- _WHAT THE TASK REQUIRES_: Work out how many lines of the data contain "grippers" and reply with that number alone.

- _DATASET CONTENT_:
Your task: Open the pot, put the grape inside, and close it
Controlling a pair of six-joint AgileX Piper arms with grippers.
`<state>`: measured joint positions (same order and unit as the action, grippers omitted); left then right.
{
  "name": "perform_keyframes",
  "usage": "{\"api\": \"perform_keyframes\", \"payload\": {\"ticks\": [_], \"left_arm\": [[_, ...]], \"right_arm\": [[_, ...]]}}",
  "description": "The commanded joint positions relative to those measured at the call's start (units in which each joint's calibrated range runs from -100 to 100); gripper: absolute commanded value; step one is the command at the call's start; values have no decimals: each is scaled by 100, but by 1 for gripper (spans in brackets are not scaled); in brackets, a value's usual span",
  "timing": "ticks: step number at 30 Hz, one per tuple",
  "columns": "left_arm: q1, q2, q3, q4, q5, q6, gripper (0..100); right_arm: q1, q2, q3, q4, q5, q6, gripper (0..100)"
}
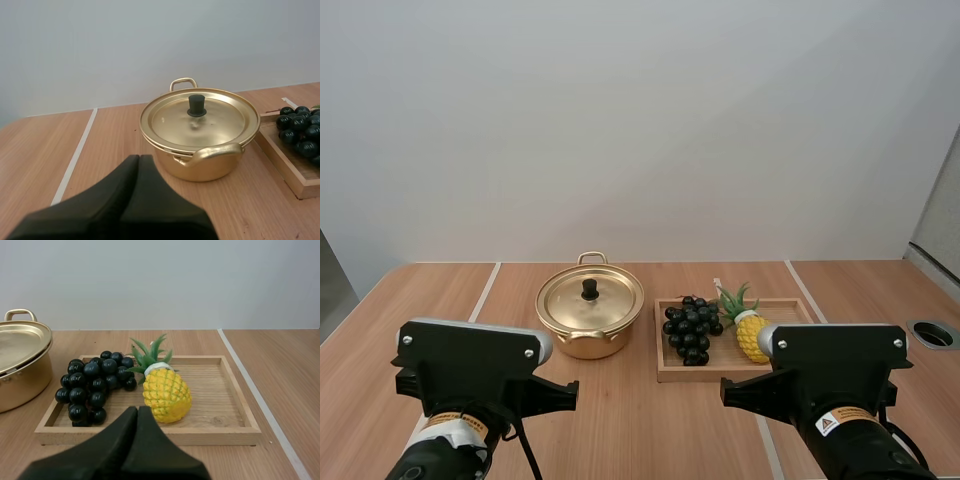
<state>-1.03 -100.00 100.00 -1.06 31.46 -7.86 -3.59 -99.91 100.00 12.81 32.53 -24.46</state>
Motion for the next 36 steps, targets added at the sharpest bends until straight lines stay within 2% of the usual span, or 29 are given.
{"api": "perform_keyframes", "payload": {"ticks": [1,17,22,26,33,36], "left_arm": [[-25,0,0,-90,-156,-60,0],[-25,0,0,-90,-156,-60,0],[-25,0,0,225,-183,-60,0],[-25,0,-562,273,-215,-60,0],[-25,0,-1905,273,-170,-60,0],[-25,0,-2424,273,129,-60,0]], "right_arm": [[-29,-9,0,34,-11,-35,0],[-29,-9,0,65,-10,-35,0],[-29,-9,0,227,-148,-35,0],[-29,-9,-570,227,-31,-35,0],[-29,-9,-2146,311,1275,-35,0],[-29,-9,-2618,311,1334,-35,0]]}}
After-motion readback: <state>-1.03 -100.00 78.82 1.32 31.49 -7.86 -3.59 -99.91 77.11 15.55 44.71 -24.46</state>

- _COMPLETED EXERCISE_: 2